> _TASK TO COMPLETE_
Two lines in the listing below mark the span: one contains "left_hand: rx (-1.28" and one contains "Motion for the". Reproduce both of them and everything between, exactly.
§ §
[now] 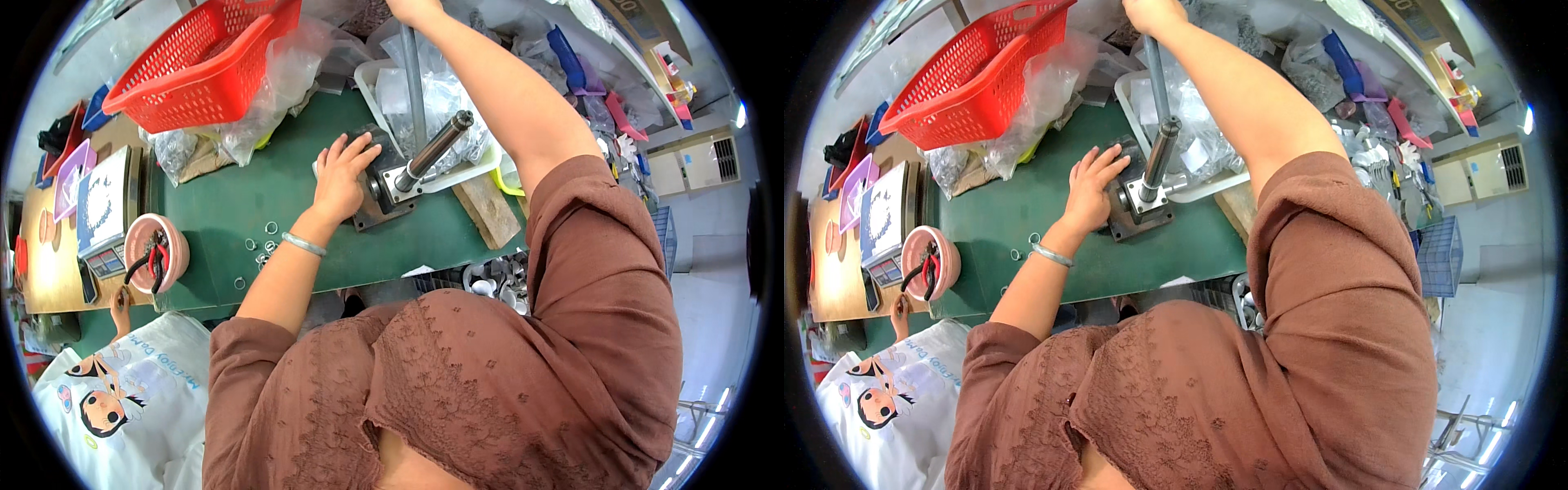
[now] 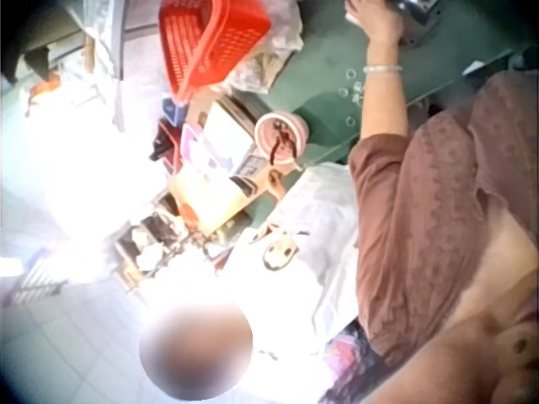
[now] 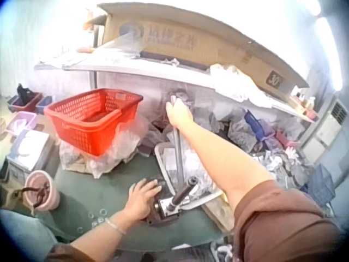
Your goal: The person operates a manual bench press to shape small metal rings. They repeatedly pick up a ring, place it on the press die, pull the lever to compress the metal, and then remove the finished piece. The process is repeated continuously throughout the clip.
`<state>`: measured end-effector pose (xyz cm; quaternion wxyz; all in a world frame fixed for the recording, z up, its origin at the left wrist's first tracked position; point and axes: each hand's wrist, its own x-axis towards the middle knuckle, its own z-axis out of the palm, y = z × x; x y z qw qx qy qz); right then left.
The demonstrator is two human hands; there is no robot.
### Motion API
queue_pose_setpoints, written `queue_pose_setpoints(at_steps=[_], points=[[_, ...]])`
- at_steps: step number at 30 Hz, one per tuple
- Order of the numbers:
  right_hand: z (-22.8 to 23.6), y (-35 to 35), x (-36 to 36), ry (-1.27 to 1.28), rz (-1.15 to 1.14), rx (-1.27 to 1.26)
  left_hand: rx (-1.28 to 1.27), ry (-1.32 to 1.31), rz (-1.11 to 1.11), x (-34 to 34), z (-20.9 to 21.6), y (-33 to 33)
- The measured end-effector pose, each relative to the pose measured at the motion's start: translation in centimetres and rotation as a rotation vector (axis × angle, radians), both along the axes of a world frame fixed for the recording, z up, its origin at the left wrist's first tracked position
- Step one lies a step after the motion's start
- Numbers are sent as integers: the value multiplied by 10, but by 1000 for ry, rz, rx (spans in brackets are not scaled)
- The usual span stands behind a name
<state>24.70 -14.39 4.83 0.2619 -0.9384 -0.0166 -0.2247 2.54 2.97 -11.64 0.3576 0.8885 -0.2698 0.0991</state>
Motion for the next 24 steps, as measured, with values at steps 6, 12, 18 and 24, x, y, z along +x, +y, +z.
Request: queue_pose_setpoints(at_steps=[6, 12, 18, 24], points=[[-6, -6, 11, -17, 34, -11, -107, 25, -33, -5, 23, -6], [-3, -2, 15, 127, 234, 469, 325, 50, -24, 6, 26, 0], [10, 3, 18, 448, 213, 846, 358, 80, 22, 2, 25, -2], [48, -2, -34, 276, 306, 875, 324, 103, 59, -3, 19, -6]])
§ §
> _SOLUTION_
  left_hand: rx (-1.28 to 1.27), ry (-1.32 to 1.31), rz (-1.11 to 1.11), x (-34 to 34), z (-20.9 to 21.6), y (-33 to 33)
- The measured end-effector pose, each relative to the pose measured at the motion's start: translation in centimetres and rotation as a rotation vector (axis × angle, radians), both along the axes of a world frame fixed for the recording, z up, its origin at the left wrist's first tracked position
- Step one lies a step after the motion's start
- Numbers are sent as integers: the value multiplied by 10, but by 1000 for ry, rz, rx (spans in brackets are not scaled)
- The usual span stands behind a name
<state>24.70 -14.39 4.83 0.2619 -0.9384 -0.0166 -0.2247 2.54 2.97 -11.64 0.3576 0.8885 -0.2698 0.0991</state>
Motion for the next 24 steps, as measured, with values at steps 6, 12, 18 and 24, x, y, z along +x, +y, +z.

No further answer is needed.